Kunjungan Macron dan Posisi Indonesia Terhadap Solidaritas Asia-Afrika

  • Bagikan

Oleh : Frans Eka Dharma. K
(Ances) Aktivis 1998 (KOMRAD), Mantan Ketua Partai Rakyat Demokratik (PRD) Sulawesi Utara (Sulut)

FAJAR.CO.ID – Perancis dalam 3 tahun belakangan ini kehilangan pangkalan-pangkalan militernya di beberapa negara Afrika. Ini berbarengan dengan keterlibatan Perancis dalam konflik Rusia-Ukrania sejak awal operasi khusus militer Rusia ke Ukraina pada tahun 2022.

Fokus negara-negara North Atlantic Treaty Organization (NATO) dan Uni Eropa (UE) membiayai perang Ukraina telah membebani Perancis dengan pembiayaan perang yang saat ini menjadi beban ekonomi Perancis dan negara-negara Uni Eropa lainnya.

Beban biaya ekonomi Perancis telah membuat negara-negara bekas koloni mereka di Afrika merasakan betul bentuk eksploitasi yang lebih massif, yang kemudian mendorong perlawanan langsung terhadap kehadiran pangkalan-pangkalan militer mereka di Afrika.

Perlawanan terhadap Perancis di Koloni Afrika mereka ini cukup menarik. 3 negara Koloni Perancis seperti Mali, Niger dan Burkina Faso, justru diambil alih oleh militernya yang sudah muak dengan praktek Neo kolonialisme Perancis dan mengakhiri rezim boneka yang dianggap bekerja untuk kepentingan asing.
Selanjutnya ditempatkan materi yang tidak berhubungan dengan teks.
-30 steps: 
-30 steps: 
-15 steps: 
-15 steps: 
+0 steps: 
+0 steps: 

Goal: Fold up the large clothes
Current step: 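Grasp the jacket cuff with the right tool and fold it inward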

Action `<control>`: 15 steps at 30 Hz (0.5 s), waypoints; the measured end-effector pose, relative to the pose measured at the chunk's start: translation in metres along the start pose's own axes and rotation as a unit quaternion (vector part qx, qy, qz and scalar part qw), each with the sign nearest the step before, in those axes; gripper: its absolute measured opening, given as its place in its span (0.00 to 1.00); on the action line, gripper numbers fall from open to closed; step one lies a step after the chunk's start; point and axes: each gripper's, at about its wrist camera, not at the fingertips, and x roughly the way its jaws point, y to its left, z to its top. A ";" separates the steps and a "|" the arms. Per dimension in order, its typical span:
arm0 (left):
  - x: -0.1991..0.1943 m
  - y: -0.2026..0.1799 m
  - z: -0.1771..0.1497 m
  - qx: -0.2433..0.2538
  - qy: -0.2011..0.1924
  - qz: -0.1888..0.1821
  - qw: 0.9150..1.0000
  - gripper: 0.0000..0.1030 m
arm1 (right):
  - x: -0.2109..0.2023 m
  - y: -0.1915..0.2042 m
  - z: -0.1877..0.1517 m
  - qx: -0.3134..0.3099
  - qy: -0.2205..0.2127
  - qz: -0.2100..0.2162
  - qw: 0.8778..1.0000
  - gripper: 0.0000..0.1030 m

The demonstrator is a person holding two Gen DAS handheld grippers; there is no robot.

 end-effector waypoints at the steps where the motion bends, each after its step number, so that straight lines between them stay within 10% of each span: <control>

Kemunculan tokoh muda dari kalangan militer di Burkina Faso yang membawa gagasan anti kolonial menjadi ikon baru perjuangan anak muda di seluruh Afrika. Kapten Ibrahim Traore’ yang saat mengambil alih kekuasaan masih berumur 35 tahun jadi simbul keberanian anak muda di seluruh Afrika yang ingin terbebas dari Neo kolonialisme dan membangun masa depan Afrika yang lebih bermartabat.